Let’s demonstrate that here; we’ll use just 100 reps for expediency, but 1000 or more would be better for a real analysis:
priority <- ps_prioritize(ps, init = init, cost = cost, n_reps = 100,
method = "prob", max_iter = 10, progress = FALSE)
tm_shape(priority$top10) +
tm_raster(palette = "inferno", style = "cont",
title = "proporiton of runs\nin which site was\ntop-10 priority") +
tm_layout(legend.outside = TRUE)
Conservation benefit functions
In the examples above, we used the default value for the
lambda
parameter. lambda
controls the relative
priority placed on protecting initial populations of every taxon versus
more populations of more phylogenetically distinct taxa. More precisely,
it determines the shape of the benefit()
function that
converts the proportion of a taxon’s range that is protected into a
conservation benefit measure that is used in calculating the marginal
value of sites during prioritization.
We can use the function plot_lambda()
to compare the
shapes of benefit functions under different lambda values:
A value of lambda = 0
places equal marginal value on
protecting additional populations of a taxon regardless of how much of
its range is already protected.
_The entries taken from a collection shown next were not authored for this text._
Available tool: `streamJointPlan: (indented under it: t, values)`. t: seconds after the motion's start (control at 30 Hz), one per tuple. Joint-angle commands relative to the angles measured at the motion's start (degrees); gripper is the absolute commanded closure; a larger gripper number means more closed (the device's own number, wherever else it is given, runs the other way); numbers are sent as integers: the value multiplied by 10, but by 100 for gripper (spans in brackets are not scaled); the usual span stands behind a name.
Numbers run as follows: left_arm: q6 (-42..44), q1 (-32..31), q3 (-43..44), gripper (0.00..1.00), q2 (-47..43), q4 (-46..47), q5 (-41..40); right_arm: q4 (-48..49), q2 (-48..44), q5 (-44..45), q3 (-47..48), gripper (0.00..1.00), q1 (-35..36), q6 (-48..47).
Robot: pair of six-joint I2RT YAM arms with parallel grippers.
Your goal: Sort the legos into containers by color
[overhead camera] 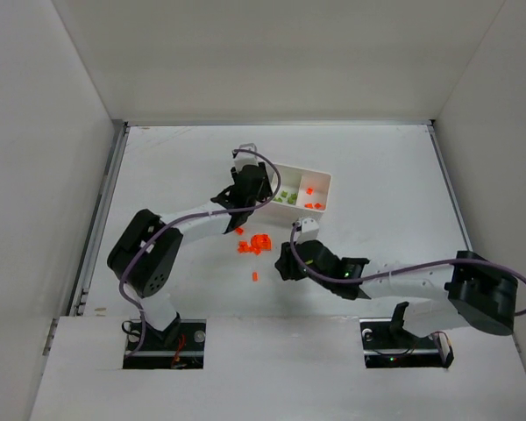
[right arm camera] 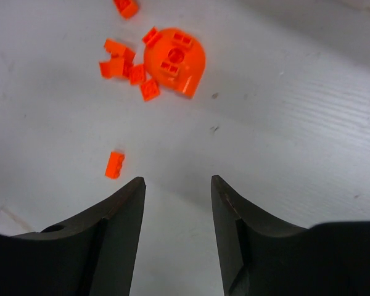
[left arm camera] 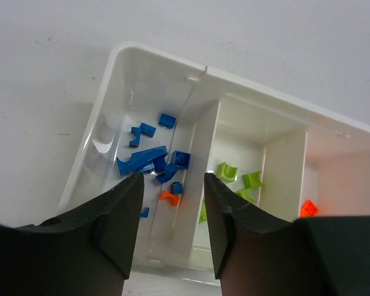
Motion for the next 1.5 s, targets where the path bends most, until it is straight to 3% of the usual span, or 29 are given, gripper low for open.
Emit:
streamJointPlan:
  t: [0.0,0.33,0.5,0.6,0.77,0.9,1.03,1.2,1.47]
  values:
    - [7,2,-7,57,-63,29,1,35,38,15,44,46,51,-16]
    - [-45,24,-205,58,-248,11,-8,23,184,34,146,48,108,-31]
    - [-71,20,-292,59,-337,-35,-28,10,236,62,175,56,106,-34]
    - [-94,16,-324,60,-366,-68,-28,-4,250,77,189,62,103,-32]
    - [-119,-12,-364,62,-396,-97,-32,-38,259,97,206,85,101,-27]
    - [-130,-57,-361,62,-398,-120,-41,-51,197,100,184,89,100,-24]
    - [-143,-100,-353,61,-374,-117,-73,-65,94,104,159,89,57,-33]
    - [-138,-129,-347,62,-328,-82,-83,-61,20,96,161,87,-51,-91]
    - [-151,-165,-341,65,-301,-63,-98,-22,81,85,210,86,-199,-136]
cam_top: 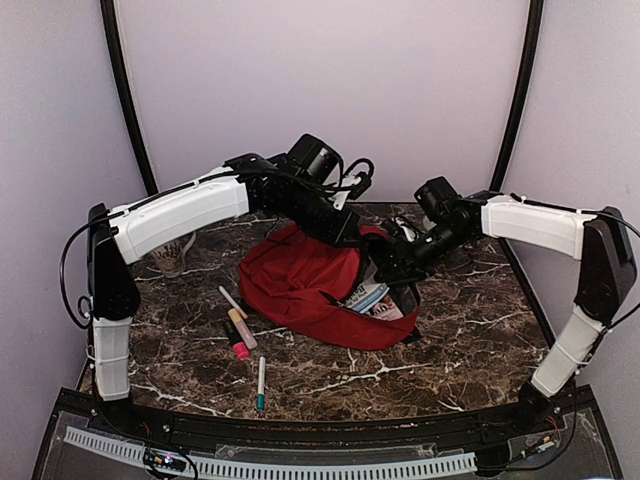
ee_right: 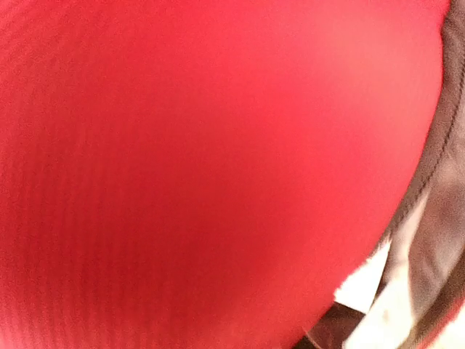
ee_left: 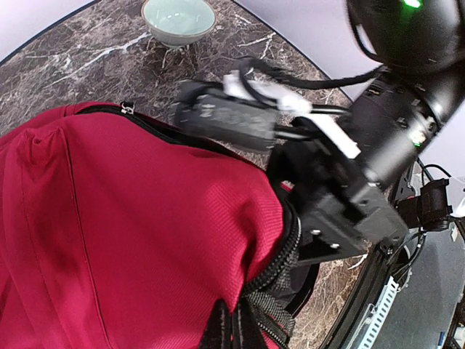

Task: Pack the student bag
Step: Place the book in the largest pocket of the bag, then place the largest pocket in the student bag.

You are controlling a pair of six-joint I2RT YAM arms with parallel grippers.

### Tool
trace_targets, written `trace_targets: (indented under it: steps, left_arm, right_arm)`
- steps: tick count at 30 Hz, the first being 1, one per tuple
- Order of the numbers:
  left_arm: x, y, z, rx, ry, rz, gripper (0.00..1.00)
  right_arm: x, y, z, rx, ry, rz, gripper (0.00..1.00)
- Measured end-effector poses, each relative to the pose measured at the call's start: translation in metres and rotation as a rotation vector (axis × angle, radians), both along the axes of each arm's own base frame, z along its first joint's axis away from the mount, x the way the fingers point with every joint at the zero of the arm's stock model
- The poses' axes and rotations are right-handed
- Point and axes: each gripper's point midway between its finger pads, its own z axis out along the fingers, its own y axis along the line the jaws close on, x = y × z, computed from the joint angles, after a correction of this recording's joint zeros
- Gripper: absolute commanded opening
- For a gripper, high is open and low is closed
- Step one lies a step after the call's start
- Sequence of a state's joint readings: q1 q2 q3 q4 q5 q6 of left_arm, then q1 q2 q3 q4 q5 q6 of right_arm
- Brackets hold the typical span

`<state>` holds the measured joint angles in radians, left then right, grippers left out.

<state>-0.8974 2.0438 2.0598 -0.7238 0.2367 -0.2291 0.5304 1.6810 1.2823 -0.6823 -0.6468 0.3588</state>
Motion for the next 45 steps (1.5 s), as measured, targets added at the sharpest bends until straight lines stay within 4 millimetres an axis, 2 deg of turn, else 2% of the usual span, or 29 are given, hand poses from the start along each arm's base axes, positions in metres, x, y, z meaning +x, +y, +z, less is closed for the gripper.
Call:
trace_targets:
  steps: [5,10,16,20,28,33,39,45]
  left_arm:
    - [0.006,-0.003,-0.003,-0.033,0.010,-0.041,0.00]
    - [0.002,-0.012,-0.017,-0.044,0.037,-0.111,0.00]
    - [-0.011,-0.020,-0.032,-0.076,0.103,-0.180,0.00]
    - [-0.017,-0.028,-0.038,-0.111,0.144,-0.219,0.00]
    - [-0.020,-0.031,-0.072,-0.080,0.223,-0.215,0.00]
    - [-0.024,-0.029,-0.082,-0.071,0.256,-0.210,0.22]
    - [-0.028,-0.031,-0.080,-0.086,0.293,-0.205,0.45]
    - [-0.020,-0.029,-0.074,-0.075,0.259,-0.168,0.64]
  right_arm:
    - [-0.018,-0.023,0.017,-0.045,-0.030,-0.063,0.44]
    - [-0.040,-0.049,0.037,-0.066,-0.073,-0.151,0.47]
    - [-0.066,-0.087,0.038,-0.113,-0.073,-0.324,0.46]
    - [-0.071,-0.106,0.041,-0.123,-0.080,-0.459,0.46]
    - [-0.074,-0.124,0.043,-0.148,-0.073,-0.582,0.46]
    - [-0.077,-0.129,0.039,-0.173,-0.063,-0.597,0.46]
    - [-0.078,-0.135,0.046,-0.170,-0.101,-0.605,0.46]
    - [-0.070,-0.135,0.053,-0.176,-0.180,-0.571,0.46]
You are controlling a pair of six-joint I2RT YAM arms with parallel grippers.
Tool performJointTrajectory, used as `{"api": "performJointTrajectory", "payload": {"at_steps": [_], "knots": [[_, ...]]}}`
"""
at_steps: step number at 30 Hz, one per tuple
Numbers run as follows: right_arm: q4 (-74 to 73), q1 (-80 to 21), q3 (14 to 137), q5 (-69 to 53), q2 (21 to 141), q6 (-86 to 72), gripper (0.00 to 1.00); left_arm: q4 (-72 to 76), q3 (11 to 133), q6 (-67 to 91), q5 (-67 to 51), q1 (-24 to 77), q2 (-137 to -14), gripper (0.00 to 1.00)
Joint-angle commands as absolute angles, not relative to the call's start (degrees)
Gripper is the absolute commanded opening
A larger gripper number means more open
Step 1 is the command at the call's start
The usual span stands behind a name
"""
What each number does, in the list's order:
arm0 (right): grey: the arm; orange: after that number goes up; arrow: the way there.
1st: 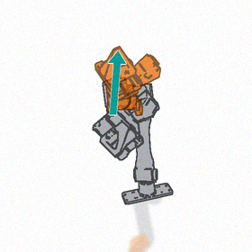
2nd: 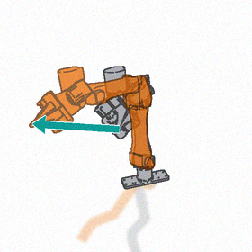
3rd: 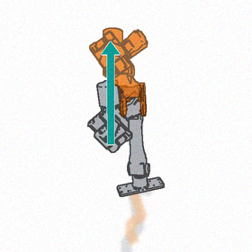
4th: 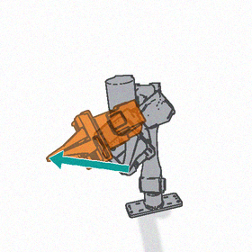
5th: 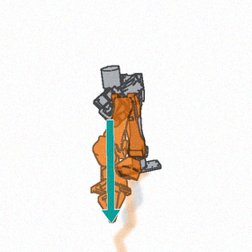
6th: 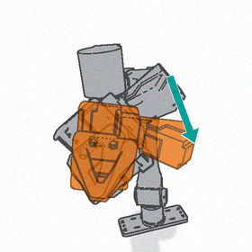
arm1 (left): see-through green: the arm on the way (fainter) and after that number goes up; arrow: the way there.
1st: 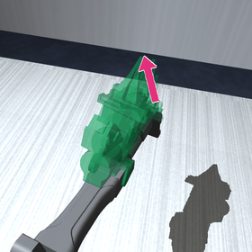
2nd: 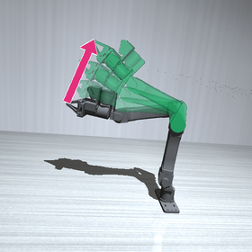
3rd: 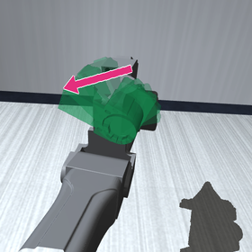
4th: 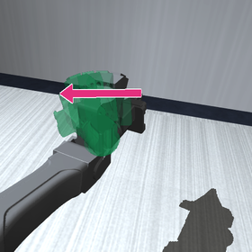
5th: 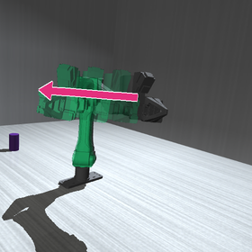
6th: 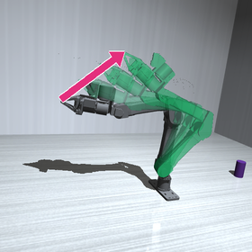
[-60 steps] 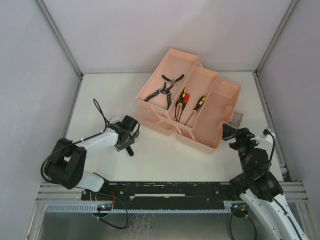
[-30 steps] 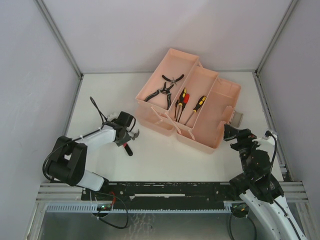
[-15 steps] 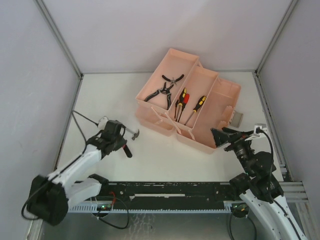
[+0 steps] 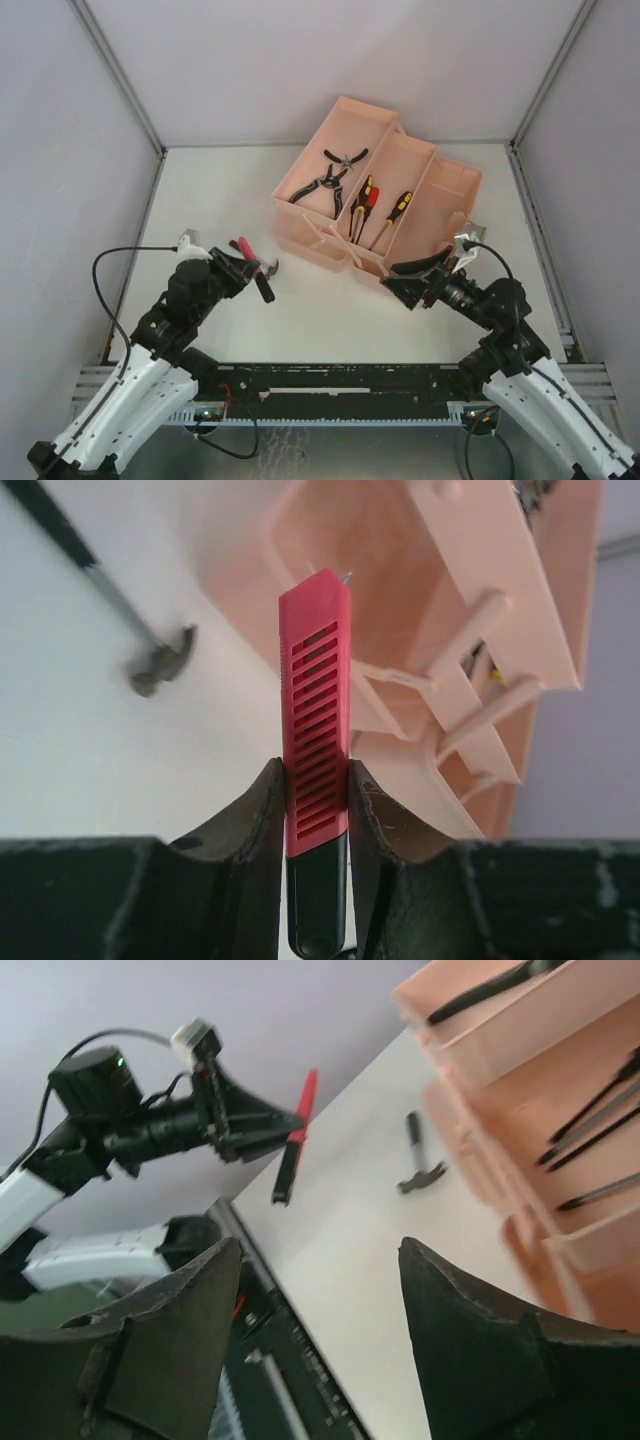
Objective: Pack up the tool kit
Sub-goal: Pick up the knife at the center of the board, then place the knife in the toolbox.
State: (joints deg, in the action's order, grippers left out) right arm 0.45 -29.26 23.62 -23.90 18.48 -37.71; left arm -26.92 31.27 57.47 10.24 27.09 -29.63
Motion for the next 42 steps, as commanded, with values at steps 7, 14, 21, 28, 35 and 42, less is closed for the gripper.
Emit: {"api": "performJointTrajectory", "payload": {"at_steps": [7,14,21,28,35,42], "knots": [[7.9,-57.8,32.1,-3.0,38.1,-28.2,0.64,-10.8,32.9,62.4,11.1,43.4,-33.4,0.00],[12.1,-64.2,36.4,6.3,49.1,-31.0,0.65,-7.0,31.9,64.4,16.9,51.6,-32.7,0.00],[10.8,-65.5,40.4,6.2,55.5,-33.0,0.61,-6.2,31.2,64.7,18.5,53.7,-31.5,0.00],[14.3,-65.8,41.2,2.0,58.6,-35.1,0.60,-5.4,31.0,64.9,18.4,53.9,-32.4,0.00],[11.0,-65.8,45.0,2.6,63.6,-36.0,0.49,-3.3,30.4,64.9,17.8,54.1,-33.6,0.00],[11.8,-65.6,45.2,3.0,64.9,-36.6,0.40,-2.9,29.9,64.8,18.0,54.0,-33.1,0.00]]}}
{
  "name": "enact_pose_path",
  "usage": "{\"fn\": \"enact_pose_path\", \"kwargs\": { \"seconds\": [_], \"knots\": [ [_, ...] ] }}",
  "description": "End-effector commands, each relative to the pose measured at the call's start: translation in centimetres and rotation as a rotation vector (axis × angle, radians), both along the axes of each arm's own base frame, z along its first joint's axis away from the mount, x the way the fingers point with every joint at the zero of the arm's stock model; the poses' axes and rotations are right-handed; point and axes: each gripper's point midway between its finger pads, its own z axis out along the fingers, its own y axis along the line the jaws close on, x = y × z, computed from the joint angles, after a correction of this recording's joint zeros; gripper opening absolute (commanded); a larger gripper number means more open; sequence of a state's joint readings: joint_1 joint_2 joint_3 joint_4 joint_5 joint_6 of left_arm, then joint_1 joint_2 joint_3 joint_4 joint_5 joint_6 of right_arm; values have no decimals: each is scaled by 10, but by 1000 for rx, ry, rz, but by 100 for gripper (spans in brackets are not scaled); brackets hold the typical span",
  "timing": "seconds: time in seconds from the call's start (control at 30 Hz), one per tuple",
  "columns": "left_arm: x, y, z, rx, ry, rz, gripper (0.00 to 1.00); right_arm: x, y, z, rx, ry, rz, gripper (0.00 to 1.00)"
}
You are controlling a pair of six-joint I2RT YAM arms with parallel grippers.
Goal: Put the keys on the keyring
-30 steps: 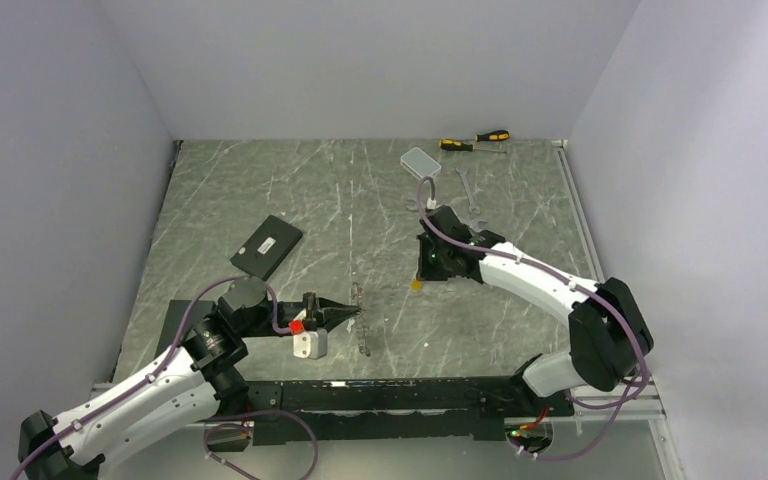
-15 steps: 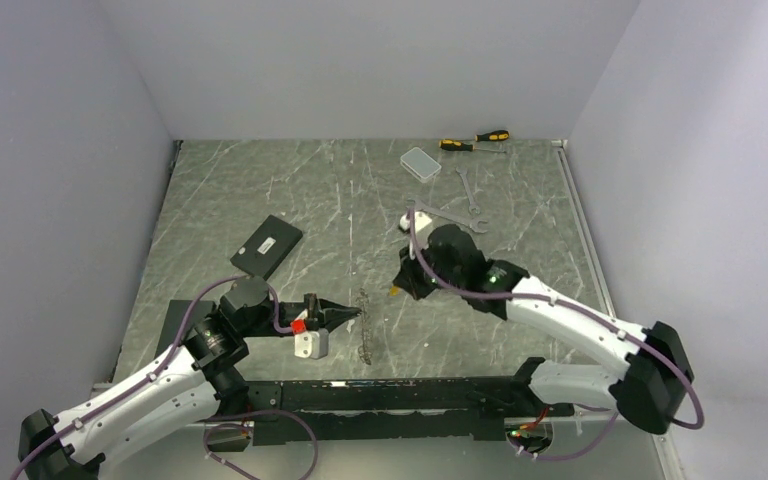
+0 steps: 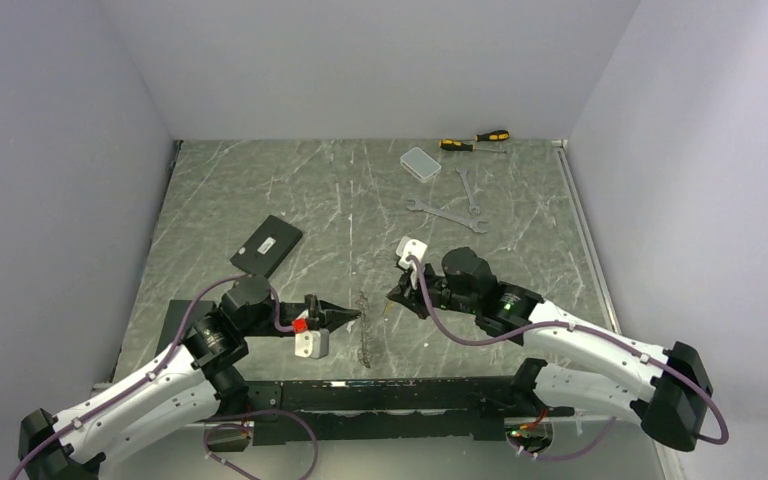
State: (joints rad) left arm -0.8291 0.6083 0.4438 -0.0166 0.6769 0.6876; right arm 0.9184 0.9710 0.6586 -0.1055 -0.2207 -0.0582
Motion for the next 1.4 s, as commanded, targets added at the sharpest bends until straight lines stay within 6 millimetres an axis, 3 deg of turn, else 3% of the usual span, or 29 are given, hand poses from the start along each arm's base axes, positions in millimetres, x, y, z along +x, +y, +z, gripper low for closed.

The default of lambda = 1
places higher priority on protecting populations of unprotected taxa,
but still places some value on increasing the protection of taxa that
are already reasonably well protected. Increasing the value to
lambda = 2
strongly emphasizes protecting the first few
percent of a taxon’s range, and places virtually no value on increasing
protection beyond 50%. Lambda can also be negative, which places greater
value on “finishing the job” of protecting the entire range of a lineage
than on “starting the job” of protection a portion of its range;
negative values are not likely to be useful in most practical
applications.
Deciding which value to use is a subjective choice, and you should consider what makes the most sense for your particular use case. It can also be useful to compare different values to understand how sensitive your results may be to this choice.